Counsel Financial Services, LLC v. Leibowitz

Appeal from an order and judgment (one paper) of the Supreme Court, Erie County (John M. Curran, J.), entered November 25, 2008. The order and judgment granted plaintiffs motion for summary judgment in lieu of complaint.

It is hereby ordered that the order and judgment so appealed from is unanimously affirmed without costs.

Memorandum: Defendants appeal from an order and judgment granting plaintiffs motion for summary judgment in lieu of complaint pursuant to CPLR 3213. In granting plaintiffs motion, Supreme Court, inter alia, ordered defendants to pay a specified amount due on a promissory note executed by defendant David McQuade Leibowitz, EC. (DML), and personally guaranteed by David McQuade Leibowitz (defendant). We note at the outset that the contentions of defendants are properly before us despite the fact that the order and judgment was entered upon their default. Although defendants did not move to vacate the order and judgment, they appeared in court on the adjourned return date of the motion and contested the entry of *1484a default judgment (see Spano v Kline, 50 AD3d 1499 [2008], lv denied 11 NY3d 702 [2008], 12 NY3d 704 [2009]; Jann v Cassidy, 265 AD2d 873, 874 [1999]; Spatz v Bajramoski, 214 AD2d 436 [1995]). Nevertheless, we conclude that the court properly granted the motion.
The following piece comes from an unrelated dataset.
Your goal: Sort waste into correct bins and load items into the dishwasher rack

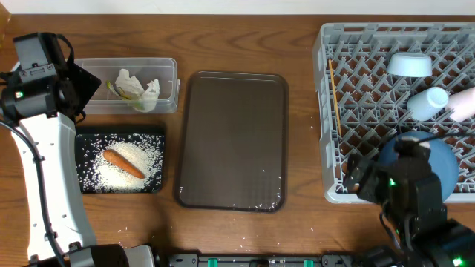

Plaintiff met its initial burden by submitting the promissory note, the personal guarantee, and evidence of DHL’s default (see LaMar v Vasile [appeal No. 4], 49 AD3d 1218 [2008]; Judarl v Cycletech, Inc., 246 AD2d 736, 737 [1998]). The record establishes that only plaintiffs counsel appeared in court on the initial return date of the motion but that the court thereafter granted defendants additional time in which to submit papers in opposition to the motion and adjourned the matter to a date subsequent thereto. The court stated that, in the event that defendant failed to appear on the adjourned return date, “the matter will be deemed submitted.” Defendants failed to submit any opposing papers by the date specified by the court and, although defendant appeared in court on the adjourned return date, he requested a second adjournment at that time, in which to prepare opposing papers. The court determined that defendants already were in default at that time, inasmuch as they had failed to submit opposing papers. “Having defaulted, . . . defendants] may not now challenge the merits of plaintiffs] claims collaterally” (Porisini v Petricca, 90 AD2d 949, 949 [1982]; see Constandinou v Constandinou [appeal No. 1], 265 AD2d 890 [1999]). Finally, under the circumstances of this case, we reject the contention of defendants that the court abused or improvidently exercised its discretion in denying their second request for an adjournment in order to submit opposing papers (see generally Pitts v City of Buffalo, 19 AD3d 1030 [2005]). Present—Smith, J.P., Peradotto, Green, Pine and Gorski, JJ.